> [YOUR INSTRUCTIONS]:
Please set out each line below exactly as it stands, without the images.

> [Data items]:
• • • •
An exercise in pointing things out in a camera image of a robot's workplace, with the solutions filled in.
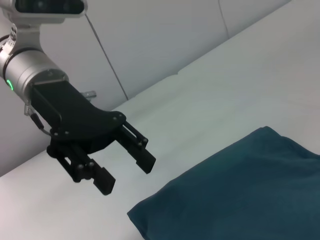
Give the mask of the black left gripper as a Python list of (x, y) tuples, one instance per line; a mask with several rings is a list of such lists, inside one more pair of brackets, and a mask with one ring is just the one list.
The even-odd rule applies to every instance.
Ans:
[(126, 121), (123, 113), (95, 107), (68, 81), (35, 83), (30, 97), (31, 105), (51, 126), (52, 138), (57, 141), (50, 143), (46, 152), (75, 183), (93, 180), (103, 195), (112, 192), (116, 179), (88, 154), (103, 150), (114, 140), (146, 174), (152, 171), (156, 158), (146, 150), (149, 140)]

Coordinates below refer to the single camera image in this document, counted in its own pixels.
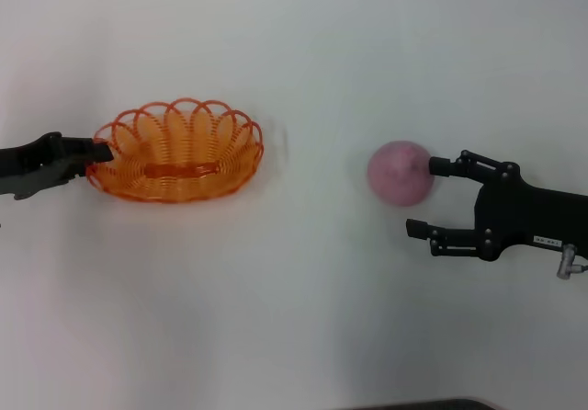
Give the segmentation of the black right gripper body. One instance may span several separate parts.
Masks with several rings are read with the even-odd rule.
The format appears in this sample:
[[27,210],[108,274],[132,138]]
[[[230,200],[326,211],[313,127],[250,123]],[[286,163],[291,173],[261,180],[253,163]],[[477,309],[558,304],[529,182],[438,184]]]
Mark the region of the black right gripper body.
[[553,251],[572,245],[577,256],[587,257],[586,196],[534,187],[515,163],[475,165],[472,178],[481,182],[474,206],[481,259],[494,261],[514,245]]

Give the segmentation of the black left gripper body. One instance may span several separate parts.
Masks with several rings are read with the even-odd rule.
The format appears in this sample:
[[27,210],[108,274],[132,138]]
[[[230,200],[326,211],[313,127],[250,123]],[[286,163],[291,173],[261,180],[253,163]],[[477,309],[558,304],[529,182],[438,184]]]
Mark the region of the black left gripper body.
[[1,150],[1,194],[27,199],[42,190],[65,185],[63,170],[68,157],[60,132],[42,135],[34,142]]

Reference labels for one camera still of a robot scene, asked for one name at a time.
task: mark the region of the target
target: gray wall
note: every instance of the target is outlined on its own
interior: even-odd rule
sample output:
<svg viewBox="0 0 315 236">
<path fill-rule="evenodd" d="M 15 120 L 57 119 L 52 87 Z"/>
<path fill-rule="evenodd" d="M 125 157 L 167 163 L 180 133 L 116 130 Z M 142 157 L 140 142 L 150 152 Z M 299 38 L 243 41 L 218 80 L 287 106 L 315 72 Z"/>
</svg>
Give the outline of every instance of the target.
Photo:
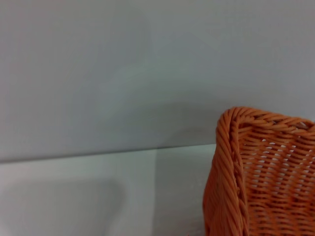
<svg viewBox="0 0 315 236">
<path fill-rule="evenodd" d="M 0 158 L 213 143 L 230 106 L 315 118 L 314 12 L 313 0 L 1 1 Z"/>
</svg>

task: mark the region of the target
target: orange wicker basket
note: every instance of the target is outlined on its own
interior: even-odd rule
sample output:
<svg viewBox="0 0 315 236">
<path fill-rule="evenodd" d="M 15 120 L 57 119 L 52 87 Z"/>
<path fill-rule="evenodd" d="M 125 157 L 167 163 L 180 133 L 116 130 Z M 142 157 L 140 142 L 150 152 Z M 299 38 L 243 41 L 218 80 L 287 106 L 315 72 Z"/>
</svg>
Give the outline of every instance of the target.
<svg viewBox="0 0 315 236">
<path fill-rule="evenodd" d="M 218 121 L 206 236 L 315 235 L 315 124 L 246 107 Z"/>
</svg>

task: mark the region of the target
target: woven basket wall
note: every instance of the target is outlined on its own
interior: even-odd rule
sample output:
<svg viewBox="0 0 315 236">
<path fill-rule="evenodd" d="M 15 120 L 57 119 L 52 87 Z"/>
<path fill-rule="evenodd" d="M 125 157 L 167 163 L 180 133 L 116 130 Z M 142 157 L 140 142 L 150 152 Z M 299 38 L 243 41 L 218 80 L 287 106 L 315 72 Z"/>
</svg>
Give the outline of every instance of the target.
<svg viewBox="0 0 315 236">
<path fill-rule="evenodd" d="M 315 124 L 236 107 L 218 121 L 206 236 L 315 235 Z"/>
</svg>

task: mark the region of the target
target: wicker basket
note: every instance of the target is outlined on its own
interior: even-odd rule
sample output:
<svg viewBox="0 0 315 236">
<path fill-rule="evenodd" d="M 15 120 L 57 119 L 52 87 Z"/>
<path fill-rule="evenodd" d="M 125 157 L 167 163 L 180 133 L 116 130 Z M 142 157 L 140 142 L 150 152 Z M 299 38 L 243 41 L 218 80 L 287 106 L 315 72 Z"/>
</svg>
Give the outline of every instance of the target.
<svg viewBox="0 0 315 236">
<path fill-rule="evenodd" d="M 237 107 L 216 136 L 206 236 L 315 235 L 315 124 Z"/>
</svg>

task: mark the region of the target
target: white table surface
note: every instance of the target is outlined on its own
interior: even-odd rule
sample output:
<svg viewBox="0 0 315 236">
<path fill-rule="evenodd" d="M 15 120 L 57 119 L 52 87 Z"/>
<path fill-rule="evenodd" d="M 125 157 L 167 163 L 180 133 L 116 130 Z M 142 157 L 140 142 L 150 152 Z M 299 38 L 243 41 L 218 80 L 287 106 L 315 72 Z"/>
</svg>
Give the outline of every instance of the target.
<svg viewBox="0 0 315 236">
<path fill-rule="evenodd" d="M 203 236 L 215 145 L 0 164 L 1 236 Z"/>
</svg>
• • • •
> [EXERCISE RESULT]:
An exercise in pointing things out in a camera image of a robot's workplace, with the solutions filled in.
Give the mask of the black left gripper as a Python list of (x, y) tuples, one instance per line; a mask with several rings is a list of such lists, inside one more pair of brackets, and a mask with one ring is just the one list.
The even-odd rule applies to every instance.
Ans:
[(126, 121), (123, 113), (95, 107), (68, 81), (35, 83), (30, 97), (31, 105), (51, 126), (52, 138), (57, 141), (50, 143), (46, 152), (75, 183), (93, 180), (103, 195), (112, 192), (116, 179), (88, 154), (103, 150), (114, 140), (146, 174), (152, 171), (156, 158), (146, 150), (149, 140)]

Coordinates below refer to the single camera image in this document, counted in its own pixels.
Give the segmentation of the black right gripper body. One instance may span several separate parts.
Masks with several rings are read with the even-odd rule.
The format appears in this sample:
[[27,210],[108,274],[132,138]]
[[[230,200],[326,211],[313,127],[250,123]],[[286,163],[291,173],[261,180],[253,163]],[[477,309],[558,304],[529,182],[438,184]]]
Mark the region of the black right gripper body.
[[553,251],[572,245],[577,256],[587,257],[586,196],[534,187],[515,163],[475,165],[472,178],[481,182],[474,206],[481,259],[494,261],[514,245]]

Give the segmentation of the black left gripper body. One instance may span several separate parts.
Masks with several rings are read with the even-odd rule.
The format appears in this sample:
[[27,210],[108,274],[132,138]]
[[[230,200],[326,211],[313,127],[250,123]],[[286,163],[291,173],[261,180],[253,163]],[[477,309],[558,304],[529,182],[438,184]]]
Mark the region of the black left gripper body.
[[1,150],[1,194],[27,199],[42,190],[65,185],[63,170],[68,157],[60,132],[42,135],[34,142]]

Reference labels for one camera still of a robot scene, asked for one name at a time.
task: mark the region of the target
target: gray wall
note: every instance of the target is outlined on its own
interior: even-odd rule
sample output:
<svg viewBox="0 0 315 236">
<path fill-rule="evenodd" d="M 15 120 L 57 119 L 52 87 Z"/>
<path fill-rule="evenodd" d="M 125 157 L 167 163 L 180 133 L 116 130 Z M 142 157 L 140 142 L 150 152 Z M 299 38 L 243 41 L 218 80 L 287 106 L 315 72 Z"/>
</svg>
Give the outline of every instance of the target.
Photo:
<svg viewBox="0 0 315 236">
<path fill-rule="evenodd" d="M 0 158 L 213 143 L 230 106 L 315 118 L 314 12 L 313 0 L 1 1 Z"/>
</svg>

task: mark the region of the target
target: orange wicker basket
note: every instance of the target is outlined on its own
interior: even-odd rule
sample output:
<svg viewBox="0 0 315 236">
<path fill-rule="evenodd" d="M 15 120 L 57 119 L 52 87 Z"/>
<path fill-rule="evenodd" d="M 125 157 L 167 163 L 180 133 L 116 130 Z M 142 157 L 140 142 L 150 152 Z M 299 38 L 243 41 L 218 80 L 287 106 L 315 72 Z"/>
</svg>
Give the outline of every instance of the target.
<svg viewBox="0 0 315 236">
<path fill-rule="evenodd" d="M 218 121 L 206 236 L 315 235 L 315 124 L 246 107 Z"/>
</svg>

task: mark the region of the target
target: woven basket wall
note: every instance of the target is outlined on its own
interior: even-odd rule
sample output:
<svg viewBox="0 0 315 236">
<path fill-rule="evenodd" d="M 15 120 L 57 119 L 52 87 Z"/>
<path fill-rule="evenodd" d="M 125 157 L 167 163 L 180 133 L 116 130 Z M 142 157 L 140 142 L 150 152 Z M 299 38 L 243 41 L 218 80 L 287 106 L 315 72 Z"/>
</svg>
Give the outline of every instance of the target.
<svg viewBox="0 0 315 236">
<path fill-rule="evenodd" d="M 315 124 L 236 107 L 218 121 L 206 236 L 315 235 Z"/>
</svg>

task: mark the region of the target
target: wicker basket
note: every instance of the target is outlined on its own
interior: even-odd rule
sample output:
<svg viewBox="0 0 315 236">
<path fill-rule="evenodd" d="M 15 120 L 57 119 L 52 87 Z"/>
<path fill-rule="evenodd" d="M 125 157 L 167 163 L 180 133 L 116 130 Z M 142 157 L 140 142 L 150 152 Z M 299 38 L 243 41 L 218 80 L 287 106 L 315 72 Z"/>
</svg>
Give the outline of every instance of the target.
<svg viewBox="0 0 315 236">
<path fill-rule="evenodd" d="M 237 107 L 216 136 L 206 236 L 315 235 L 315 124 Z"/>
</svg>

task: mark the region of the target
target: white table surface
note: every instance of the target is outlined on its own
interior: even-odd rule
sample output:
<svg viewBox="0 0 315 236">
<path fill-rule="evenodd" d="M 15 120 L 57 119 L 52 87 Z"/>
<path fill-rule="evenodd" d="M 125 157 L 167 163 L 180 133 L 116 130 Z M 142 157 L 140 142 L 150 152 Z M 299 38 L 243 41 L 218 80 L 287 106 L 315 72 Z"/>
</svg>
Give the outline of every instance of the target.
<svg viewBox="0 0 315 236">
<path fill-rule="evenodd" d="M 203 236 L 215 145 L 0 164 L 1 236 Z"/>
</svg>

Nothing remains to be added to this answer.